• Goal of the exercise: Quote the lines of the data below verbatim, beginning at the line that contains "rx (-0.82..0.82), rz" and ending at the last line, both included, and excluding pictures.

• Dataset content:
▬▬▬▬▬▬▬▬▬▬
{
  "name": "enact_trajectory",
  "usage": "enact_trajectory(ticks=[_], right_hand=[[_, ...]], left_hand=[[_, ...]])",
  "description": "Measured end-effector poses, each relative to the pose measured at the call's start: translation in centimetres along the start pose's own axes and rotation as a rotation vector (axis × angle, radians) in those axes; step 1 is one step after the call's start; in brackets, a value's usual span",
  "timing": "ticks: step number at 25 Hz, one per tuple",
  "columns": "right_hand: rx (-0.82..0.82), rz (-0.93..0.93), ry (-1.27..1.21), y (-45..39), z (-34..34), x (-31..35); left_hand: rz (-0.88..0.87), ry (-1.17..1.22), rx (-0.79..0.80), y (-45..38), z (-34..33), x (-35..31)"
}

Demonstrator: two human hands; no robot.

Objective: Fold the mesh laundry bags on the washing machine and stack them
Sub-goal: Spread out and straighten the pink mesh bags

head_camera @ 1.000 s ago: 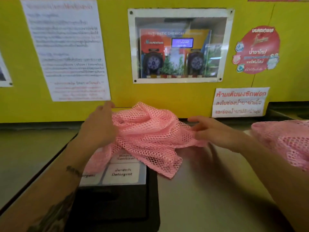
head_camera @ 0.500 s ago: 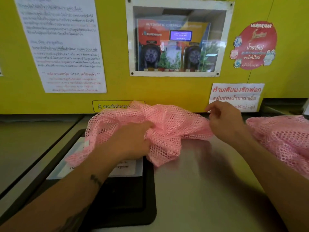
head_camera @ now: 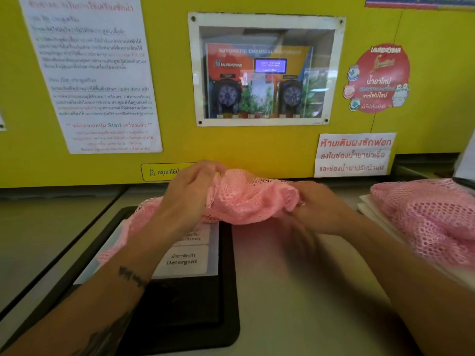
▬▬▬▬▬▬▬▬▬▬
• Your solution:
  "columns": "right_hand: rx (-0.82..0.82), rz (-0.93..0.93), ry (-1.27..1.21), y (-45..39), z (-34..34), x (-31..35); left_hand: rz (-0.88..0.87), ry (-1.17..1.22), rx (-0.79..0.80), y (-45..38), z (-34..33), x (-35..31)"
}

Demonstrator: two human hands; no robot.

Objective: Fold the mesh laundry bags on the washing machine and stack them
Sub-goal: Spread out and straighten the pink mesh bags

head_camera @ 1.000 s ago: 
head_camera @ 0.500 s ago: 
head_camera @ now: 

The output for this exercise is complete.